A Ferdinand (A self-propelled tank destroyer) was reported to destroy a T-34 in the Battle of Kursk at 4.5km, I do not know which kind of T-34 this was but since it was the Battle of Kursk it could be anything from the T-34/76 Model 1940 to the T-34/85...either way on armour values and penertration of the Ferdinands gun it is possible it was any of the T-34 variants. 

The T-34 could not only be destroyed by the '88' not even in 1941. 

The British Matilda Mk. II however is a different story no German anti-tank or tank gun could destroy the Matildas armour over 100m except the '88'. The average range of tank battles was 500m but the '88' could knock out the Matilda at 1.5km, it was a very good gun.


----------



## bronzewhaler82 (Apr 3, 2004)

plan_D said:


> Although this is an aircraft forum, I may as well bring my knowledge of WW2 tanks to it as well, if not for a short time.
> 
> The best world war 2 tank a T-34? How do you come to the conclusion because on paper it certainly wasn't. It was easy to produce, fast, strong and had good firepower. It's losses were high, even higher than the Shermans. Although on this, there were more T-34s in battle than Shermans. No doubt, the T-34 saved Russia but it certainly wasn't the best tank.
> The Panther destroyed T-34s from over 2km, in one battle 7 Panthers met 70 T-34s and in the 20 minute conflict they destroyed 28 T-34s without a single loss.
> ...



wrong wrong wrong wrong wrong 8) 

see my post in the 'what is your favourite aircraft of WW2' thread 

it completely disproves what you said


----------



## the lancaster kicks ass (Apr 3, 2004)

this could get personal............................


----------



## plan_D (Apr 3, 2004)

It proves nothing, it merely says that the T-34 was a shock to the Germans, this does not mean it was the best tank of the war. As I've already said on many an occasion, the Panther was better, if the T-34 was so good why in a 20 minute battle did 7 Panthers destroy 28 T-34s without a single loss, when they were fighting 70. 

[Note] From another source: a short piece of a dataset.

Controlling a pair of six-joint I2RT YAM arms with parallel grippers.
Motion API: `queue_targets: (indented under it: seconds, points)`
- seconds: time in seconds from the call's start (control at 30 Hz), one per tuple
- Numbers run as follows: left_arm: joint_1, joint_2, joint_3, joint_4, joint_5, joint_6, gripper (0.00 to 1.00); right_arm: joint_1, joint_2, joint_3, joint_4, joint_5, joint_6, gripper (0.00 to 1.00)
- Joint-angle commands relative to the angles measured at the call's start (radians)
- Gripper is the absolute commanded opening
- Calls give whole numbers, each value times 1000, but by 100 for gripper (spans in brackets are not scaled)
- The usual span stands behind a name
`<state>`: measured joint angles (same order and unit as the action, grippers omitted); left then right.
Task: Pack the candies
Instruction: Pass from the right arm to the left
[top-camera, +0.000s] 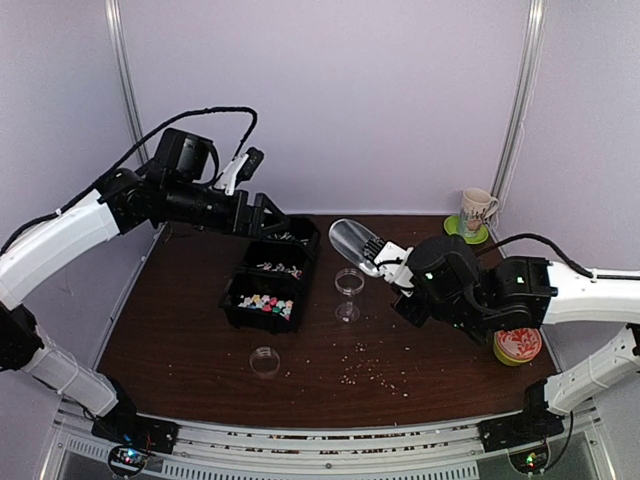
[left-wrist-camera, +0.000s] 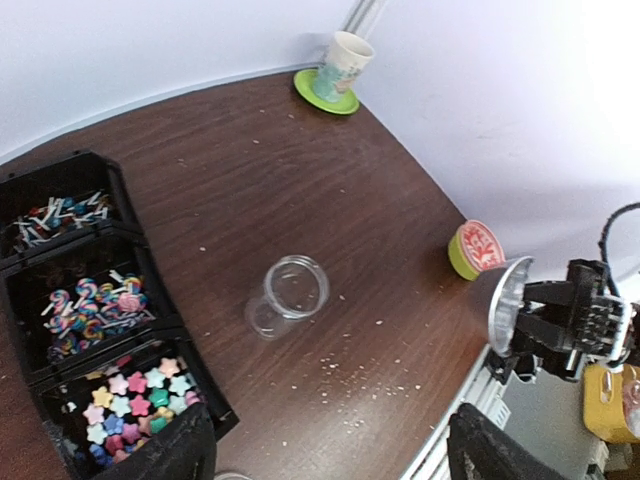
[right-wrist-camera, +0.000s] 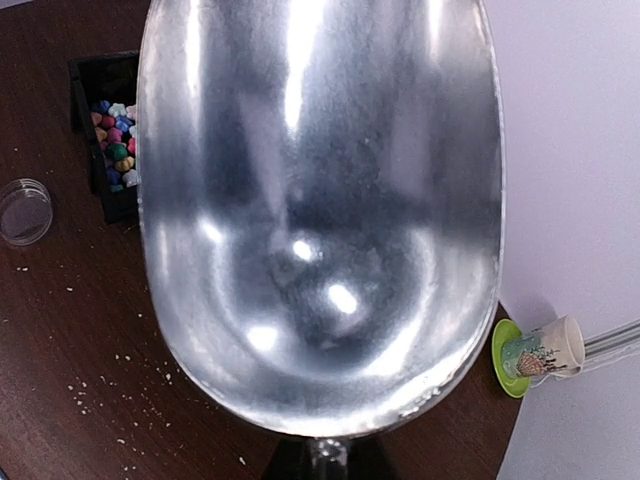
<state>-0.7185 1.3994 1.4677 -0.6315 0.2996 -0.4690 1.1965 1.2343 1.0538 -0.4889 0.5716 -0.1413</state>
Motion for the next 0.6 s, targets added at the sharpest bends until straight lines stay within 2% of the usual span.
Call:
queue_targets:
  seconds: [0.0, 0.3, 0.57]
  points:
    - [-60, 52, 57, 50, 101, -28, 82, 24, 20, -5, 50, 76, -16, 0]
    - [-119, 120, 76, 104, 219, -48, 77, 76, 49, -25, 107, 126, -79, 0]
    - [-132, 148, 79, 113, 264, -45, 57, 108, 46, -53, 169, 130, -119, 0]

I never said the T-34 wasn't a good tank but it certainly wasn't the best. The Panther did not owe it's apperance to the T-34, if you look at the T-34 compared to the Panther they look nothing alike. 
The original design models look like a T-34 and were mostly based of the T-34 because as I said, they were designed to combat the T-34. However for a start the major difference is the turret position, in the early stages on the drawing board the Panthers turret was at the front like the T-34s but this was changed and if you care to look at the production Panthers their turrets are in the middle. 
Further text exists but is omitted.